Article 24(d) of the URDG requires that any notice of a rejection of a call on a guarantee must be given "to the presenter of the demand" within 5 business days of the demand being made. In this case, while the rejection was served just within the time window, it was sent by SWIFT to the advising bank under the demand guarantee, rather than TRS. While this bank had presented demands on earlier occasions, the relevant demand for this dispute was served in person by TRS at the premises of KDB in Seoul. As such, the court found that the rejection had not been validly served and the time for rejection had subsequently expired.
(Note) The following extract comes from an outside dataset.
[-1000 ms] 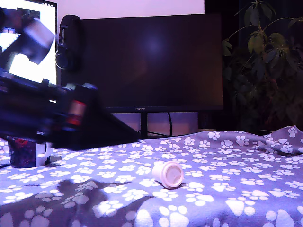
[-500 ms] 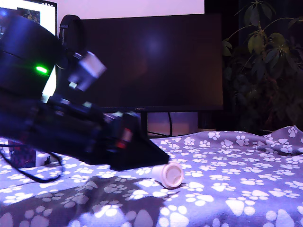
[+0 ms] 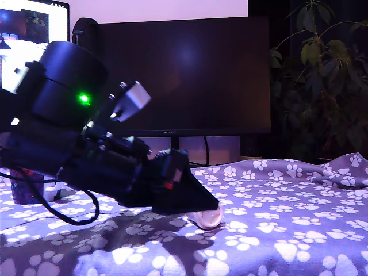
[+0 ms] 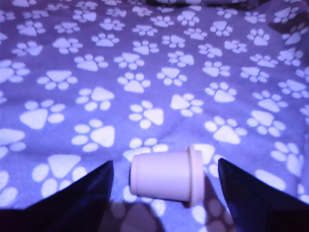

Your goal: Pick up the coffee capsules on the table and drop them inside the coffee cup

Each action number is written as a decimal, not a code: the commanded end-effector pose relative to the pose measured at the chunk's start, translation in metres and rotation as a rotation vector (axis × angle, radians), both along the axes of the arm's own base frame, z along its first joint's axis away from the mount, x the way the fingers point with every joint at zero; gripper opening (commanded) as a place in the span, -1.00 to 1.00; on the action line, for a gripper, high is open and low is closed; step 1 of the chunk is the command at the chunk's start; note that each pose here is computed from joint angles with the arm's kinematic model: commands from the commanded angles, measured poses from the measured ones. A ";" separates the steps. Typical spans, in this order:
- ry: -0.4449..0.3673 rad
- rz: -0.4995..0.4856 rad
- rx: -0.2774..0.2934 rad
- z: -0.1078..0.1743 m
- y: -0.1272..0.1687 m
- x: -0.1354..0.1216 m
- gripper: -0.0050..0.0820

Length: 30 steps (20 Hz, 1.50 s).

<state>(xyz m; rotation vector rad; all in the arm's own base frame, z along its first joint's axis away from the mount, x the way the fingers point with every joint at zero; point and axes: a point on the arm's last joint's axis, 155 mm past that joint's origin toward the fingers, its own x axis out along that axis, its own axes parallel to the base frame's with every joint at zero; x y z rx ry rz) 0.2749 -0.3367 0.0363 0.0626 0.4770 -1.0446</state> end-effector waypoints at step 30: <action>0.023 -0.019 0.031 0.004 -0.004 0.002 -0.11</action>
This is a useful reminder of the fact that, where a guarantee specifies a particular entity to which either demands or rejections must be sent, it is of vital importance that this is strictly observed.

Practical conclusions

As can be seen from the judgment in this case, which was notably detailed and thorough in its analysis, the English Courts will take great care in interpreting the requirements of such guarantees. Even a seemingly minor issue such as the fact that the designated bank account was not strictly in an HSBC branch required cautious consideration. Of course, absent the effect of Article 7 of the URDG, had the payment been made to an incorrect bank account, or one with no connection to HSBC at all, then the result may have been different. The possibility of this sort of uncertainty should therefore be avoided in any drafting. Conditions should be clearly spelled out and details such as bank accounts and addresses double checked and confirmed.

The failure to do so can put a guarantor in an unenviable position. If it pays out in a manner inconsistent with its obligations in the guarantee, it is likely to render void any cross indemnity provided to it by the party who requested the provision of the guarantee. The guarantee in the Técnicas case specifically mentioned HSBC, and it is unclear how much detailed enquiry would have been sufficient for KDB to be satisfied of the position. As is often the case, the sensible course of action is therefore to seek to have the competent court rule on the issue. This will of course take time and money, and will delay repayment. It is therefore in the interests of both parties for such ambiguities to be avoided.

In light of the above, it remains the case that the only clear route for a guarantor to avoid payment is in cases where the demand is fraudulently made. It will be interesting to see if the increase in demands made in light of the Covid-19 pandemic and its economic impact leads to a similar increase in associated disputes. If this occurs, the present case foreshadows the likely approach of the English Courts, and particularly so where the underlying terms of the guarantee are to be construed against internationally agreed rules such as the URDG and UCP 600. As such, the advice remains that precision, clarity and accuracy are key for both sides.

Footnotes

1. Where the project has included a tender phase, a "bid bond" may also be used to prevent a contractor from tendering a bid, but not executing or accepting the contract, once it has been awarded to them. Such instruments would usually require that a demand include a declaration that the relevant agreement had not been entered into by the bidder within the required time frame.

2. Rainy Sky & Ors v Kookmin Bank [2011] UKSC 50

The content of this article is intended to provide a general guide to the subject matter. Specialist advice should be sought about your specific circumstances.